Instructions to follow
Please retype the records below exactly, from the first line through the line containing "surface depth: the", and leave out any pictures.

Stored items
- - - - -
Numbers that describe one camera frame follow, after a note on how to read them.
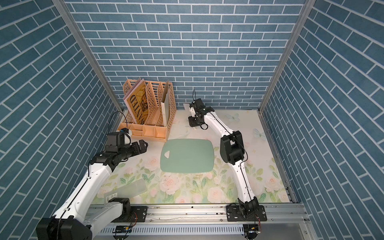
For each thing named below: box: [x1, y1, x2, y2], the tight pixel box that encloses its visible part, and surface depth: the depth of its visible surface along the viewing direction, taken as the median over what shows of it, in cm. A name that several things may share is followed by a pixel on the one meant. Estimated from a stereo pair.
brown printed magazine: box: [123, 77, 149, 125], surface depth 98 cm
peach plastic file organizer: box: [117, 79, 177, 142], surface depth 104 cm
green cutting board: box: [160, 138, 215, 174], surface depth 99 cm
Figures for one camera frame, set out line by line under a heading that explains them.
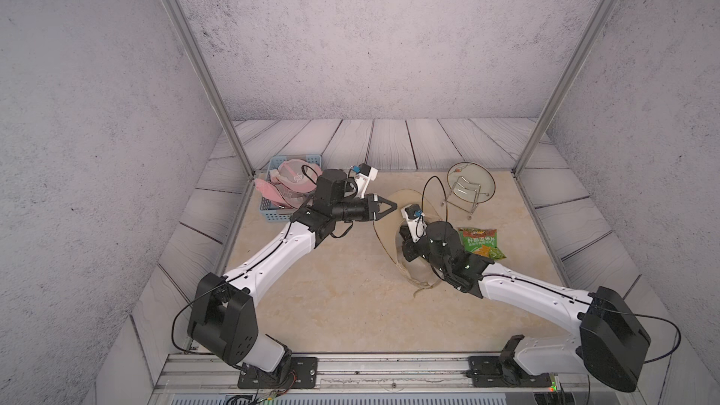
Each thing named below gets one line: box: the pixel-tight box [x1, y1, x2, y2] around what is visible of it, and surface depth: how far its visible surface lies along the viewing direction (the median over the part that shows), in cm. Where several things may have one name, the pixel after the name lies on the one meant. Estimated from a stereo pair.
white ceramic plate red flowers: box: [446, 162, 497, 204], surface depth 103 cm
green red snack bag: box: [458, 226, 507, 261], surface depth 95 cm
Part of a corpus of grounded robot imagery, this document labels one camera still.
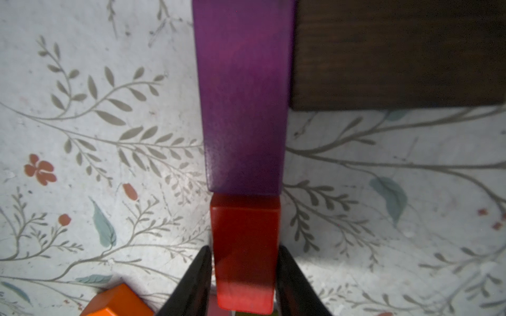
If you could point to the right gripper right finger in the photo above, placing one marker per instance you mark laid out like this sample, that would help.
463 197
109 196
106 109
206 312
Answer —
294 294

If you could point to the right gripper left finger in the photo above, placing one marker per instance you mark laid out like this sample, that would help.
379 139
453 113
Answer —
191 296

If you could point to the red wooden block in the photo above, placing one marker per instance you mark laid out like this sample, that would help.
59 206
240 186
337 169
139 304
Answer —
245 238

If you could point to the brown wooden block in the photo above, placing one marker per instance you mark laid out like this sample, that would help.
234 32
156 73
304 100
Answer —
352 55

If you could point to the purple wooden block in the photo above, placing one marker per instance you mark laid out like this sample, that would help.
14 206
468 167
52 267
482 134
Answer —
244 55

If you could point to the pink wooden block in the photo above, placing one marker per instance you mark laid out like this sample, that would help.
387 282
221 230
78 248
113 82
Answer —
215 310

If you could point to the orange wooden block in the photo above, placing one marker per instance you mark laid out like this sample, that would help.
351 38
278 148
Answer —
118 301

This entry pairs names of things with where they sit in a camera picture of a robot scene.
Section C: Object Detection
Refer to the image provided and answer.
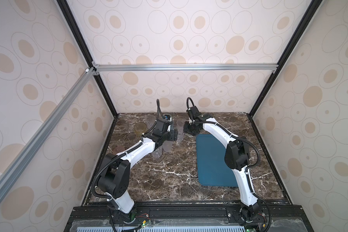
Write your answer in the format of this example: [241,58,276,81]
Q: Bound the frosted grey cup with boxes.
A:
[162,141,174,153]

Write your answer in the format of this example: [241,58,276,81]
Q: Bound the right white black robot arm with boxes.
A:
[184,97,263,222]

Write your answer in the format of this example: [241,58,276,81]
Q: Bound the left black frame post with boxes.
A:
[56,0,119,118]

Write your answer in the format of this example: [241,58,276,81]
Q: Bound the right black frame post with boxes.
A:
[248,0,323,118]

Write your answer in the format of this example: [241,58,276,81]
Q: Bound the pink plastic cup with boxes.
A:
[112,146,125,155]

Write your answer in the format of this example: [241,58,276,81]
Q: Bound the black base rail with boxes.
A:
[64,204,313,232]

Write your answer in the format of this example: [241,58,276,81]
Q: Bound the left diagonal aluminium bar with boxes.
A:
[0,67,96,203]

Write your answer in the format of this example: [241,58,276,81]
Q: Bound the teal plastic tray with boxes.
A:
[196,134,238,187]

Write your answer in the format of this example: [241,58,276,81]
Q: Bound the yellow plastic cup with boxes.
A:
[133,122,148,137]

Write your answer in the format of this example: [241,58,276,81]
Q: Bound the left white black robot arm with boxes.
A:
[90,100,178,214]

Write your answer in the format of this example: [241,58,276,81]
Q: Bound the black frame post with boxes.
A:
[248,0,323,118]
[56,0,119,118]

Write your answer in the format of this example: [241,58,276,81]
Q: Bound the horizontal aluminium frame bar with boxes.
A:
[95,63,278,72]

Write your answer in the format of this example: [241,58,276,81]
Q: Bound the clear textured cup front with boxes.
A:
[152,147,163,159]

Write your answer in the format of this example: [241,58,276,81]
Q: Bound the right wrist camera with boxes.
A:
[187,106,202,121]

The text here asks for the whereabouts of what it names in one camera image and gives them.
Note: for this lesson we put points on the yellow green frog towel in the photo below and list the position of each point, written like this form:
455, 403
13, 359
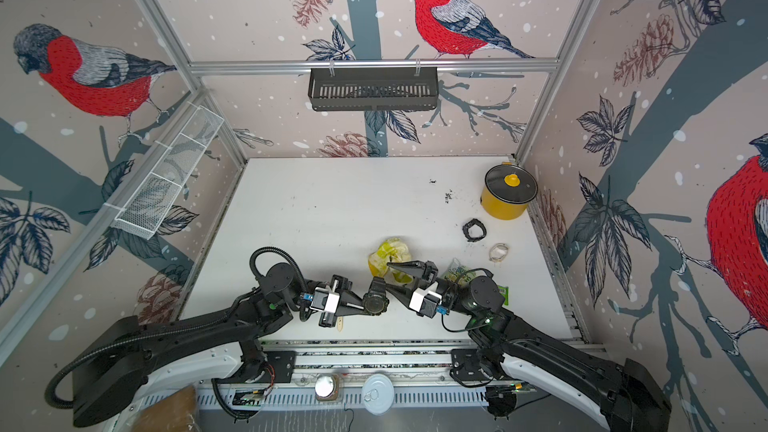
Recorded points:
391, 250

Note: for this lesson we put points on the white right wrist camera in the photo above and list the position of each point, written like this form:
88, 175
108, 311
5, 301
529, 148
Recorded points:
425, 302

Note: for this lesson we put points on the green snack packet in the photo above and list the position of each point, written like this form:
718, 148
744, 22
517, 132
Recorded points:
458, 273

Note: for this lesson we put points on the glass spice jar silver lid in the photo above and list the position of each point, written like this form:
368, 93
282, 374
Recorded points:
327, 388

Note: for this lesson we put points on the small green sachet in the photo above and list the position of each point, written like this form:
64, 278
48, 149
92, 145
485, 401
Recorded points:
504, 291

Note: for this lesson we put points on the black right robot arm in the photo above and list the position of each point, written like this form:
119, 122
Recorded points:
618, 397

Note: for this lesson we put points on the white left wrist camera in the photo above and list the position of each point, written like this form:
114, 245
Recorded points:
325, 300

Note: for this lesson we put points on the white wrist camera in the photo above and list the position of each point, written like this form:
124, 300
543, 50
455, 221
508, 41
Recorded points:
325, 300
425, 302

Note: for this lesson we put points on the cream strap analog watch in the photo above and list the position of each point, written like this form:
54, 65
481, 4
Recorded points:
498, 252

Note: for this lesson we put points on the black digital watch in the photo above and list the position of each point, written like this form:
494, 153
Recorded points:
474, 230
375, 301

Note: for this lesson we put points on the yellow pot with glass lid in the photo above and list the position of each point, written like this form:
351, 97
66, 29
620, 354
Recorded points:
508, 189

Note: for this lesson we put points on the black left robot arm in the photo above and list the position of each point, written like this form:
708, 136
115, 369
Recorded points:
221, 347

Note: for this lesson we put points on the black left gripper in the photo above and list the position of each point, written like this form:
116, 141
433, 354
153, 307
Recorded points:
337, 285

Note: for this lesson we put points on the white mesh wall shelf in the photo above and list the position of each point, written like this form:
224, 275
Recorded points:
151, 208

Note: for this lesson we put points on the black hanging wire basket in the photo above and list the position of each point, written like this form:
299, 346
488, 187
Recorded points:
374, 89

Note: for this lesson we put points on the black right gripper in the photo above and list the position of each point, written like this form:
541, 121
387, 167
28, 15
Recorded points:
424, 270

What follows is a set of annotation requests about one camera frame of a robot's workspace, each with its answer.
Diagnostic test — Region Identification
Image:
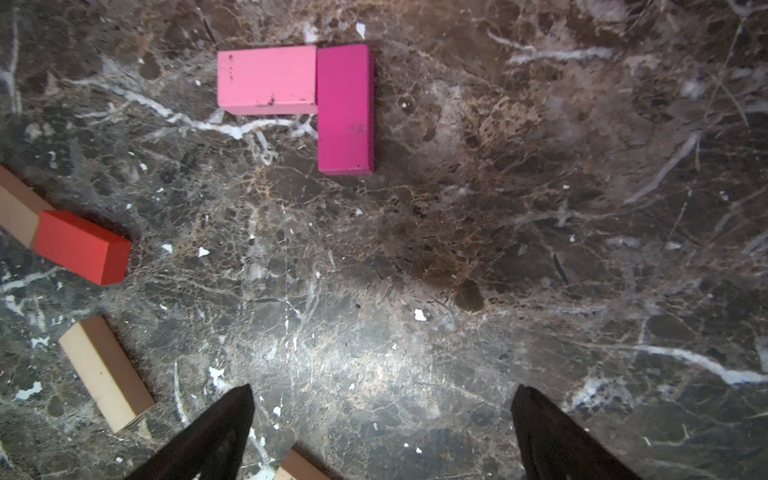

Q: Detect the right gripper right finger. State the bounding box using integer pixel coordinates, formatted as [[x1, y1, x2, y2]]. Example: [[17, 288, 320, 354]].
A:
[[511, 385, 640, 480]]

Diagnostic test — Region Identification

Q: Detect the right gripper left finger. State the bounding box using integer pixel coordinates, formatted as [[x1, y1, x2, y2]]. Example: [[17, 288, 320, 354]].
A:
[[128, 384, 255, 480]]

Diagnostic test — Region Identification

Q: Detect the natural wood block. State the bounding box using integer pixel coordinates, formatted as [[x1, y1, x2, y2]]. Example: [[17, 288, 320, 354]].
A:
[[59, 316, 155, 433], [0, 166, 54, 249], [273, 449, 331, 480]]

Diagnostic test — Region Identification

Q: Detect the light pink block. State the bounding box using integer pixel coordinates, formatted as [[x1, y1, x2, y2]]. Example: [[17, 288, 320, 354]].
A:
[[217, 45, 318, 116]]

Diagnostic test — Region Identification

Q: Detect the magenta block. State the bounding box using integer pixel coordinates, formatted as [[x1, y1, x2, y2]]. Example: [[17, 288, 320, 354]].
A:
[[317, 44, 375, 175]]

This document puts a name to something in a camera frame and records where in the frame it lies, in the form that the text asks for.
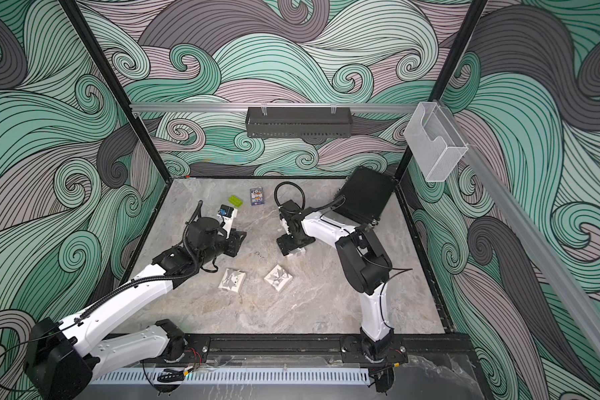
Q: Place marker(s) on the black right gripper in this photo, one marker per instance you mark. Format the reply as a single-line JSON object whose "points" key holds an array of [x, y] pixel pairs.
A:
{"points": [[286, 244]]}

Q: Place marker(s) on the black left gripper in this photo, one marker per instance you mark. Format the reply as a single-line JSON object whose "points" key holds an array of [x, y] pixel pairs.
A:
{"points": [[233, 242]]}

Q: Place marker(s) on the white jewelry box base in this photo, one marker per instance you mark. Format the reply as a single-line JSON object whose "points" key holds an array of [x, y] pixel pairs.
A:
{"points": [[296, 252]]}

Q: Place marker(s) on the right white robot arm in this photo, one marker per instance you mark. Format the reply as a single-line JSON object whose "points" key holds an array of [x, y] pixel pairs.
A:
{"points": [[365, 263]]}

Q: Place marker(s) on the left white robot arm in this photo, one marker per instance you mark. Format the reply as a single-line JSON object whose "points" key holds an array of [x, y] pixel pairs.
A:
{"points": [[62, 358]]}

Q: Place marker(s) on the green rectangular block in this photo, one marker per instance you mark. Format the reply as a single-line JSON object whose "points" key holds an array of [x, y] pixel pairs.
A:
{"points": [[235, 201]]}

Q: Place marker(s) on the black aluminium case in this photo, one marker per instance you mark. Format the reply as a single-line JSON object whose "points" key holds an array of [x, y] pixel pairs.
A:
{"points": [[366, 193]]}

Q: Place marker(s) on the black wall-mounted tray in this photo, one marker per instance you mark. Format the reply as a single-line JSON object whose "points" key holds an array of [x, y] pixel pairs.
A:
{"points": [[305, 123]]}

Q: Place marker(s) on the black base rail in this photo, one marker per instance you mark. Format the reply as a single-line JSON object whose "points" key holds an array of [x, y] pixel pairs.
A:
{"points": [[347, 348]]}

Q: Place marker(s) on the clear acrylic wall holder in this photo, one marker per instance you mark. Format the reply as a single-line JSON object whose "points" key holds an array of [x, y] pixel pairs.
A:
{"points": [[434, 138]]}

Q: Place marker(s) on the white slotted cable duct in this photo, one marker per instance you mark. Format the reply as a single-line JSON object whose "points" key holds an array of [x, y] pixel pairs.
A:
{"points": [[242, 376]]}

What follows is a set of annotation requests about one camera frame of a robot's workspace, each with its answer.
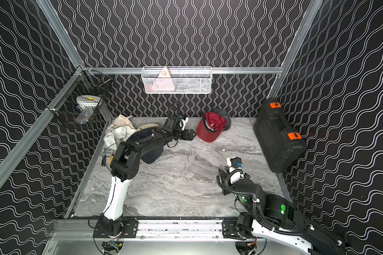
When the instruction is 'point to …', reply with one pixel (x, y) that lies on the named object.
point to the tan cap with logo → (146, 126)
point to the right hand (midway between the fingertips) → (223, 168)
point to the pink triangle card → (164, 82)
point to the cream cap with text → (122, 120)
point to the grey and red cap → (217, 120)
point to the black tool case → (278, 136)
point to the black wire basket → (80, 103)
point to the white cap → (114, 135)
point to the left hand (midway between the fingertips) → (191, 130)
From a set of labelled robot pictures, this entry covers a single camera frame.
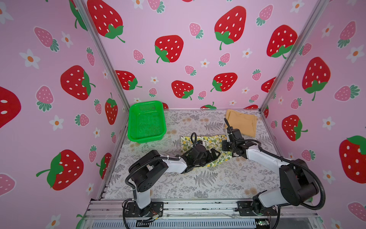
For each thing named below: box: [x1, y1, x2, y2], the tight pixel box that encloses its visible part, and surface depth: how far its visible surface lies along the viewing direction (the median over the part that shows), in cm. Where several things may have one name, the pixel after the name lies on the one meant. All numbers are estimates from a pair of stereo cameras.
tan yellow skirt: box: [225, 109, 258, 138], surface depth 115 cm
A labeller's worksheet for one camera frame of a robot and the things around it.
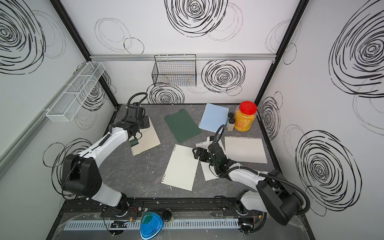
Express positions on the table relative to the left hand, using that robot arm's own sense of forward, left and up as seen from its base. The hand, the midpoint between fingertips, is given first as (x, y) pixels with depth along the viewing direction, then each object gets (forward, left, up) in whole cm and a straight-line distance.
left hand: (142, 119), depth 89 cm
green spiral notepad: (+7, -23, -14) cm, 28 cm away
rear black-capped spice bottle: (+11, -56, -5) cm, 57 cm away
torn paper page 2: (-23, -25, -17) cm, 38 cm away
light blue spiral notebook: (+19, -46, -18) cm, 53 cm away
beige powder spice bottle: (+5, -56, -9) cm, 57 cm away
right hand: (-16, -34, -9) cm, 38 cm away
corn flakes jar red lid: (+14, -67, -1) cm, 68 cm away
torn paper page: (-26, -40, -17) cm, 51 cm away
- - - - -
Solution
Numbers that describe one camera frame follow, after a note on how to read them.
For each thing named below: box: [x1, y1, x2, y2], the tight pixel box that encloses its visible part, and surface depth: the depth of its visible surface along the viewing direction, taken as the median over what shows of it, in cm. A name that several things may share is followed by a pixel on the one meant. Estimated from a stereo pair.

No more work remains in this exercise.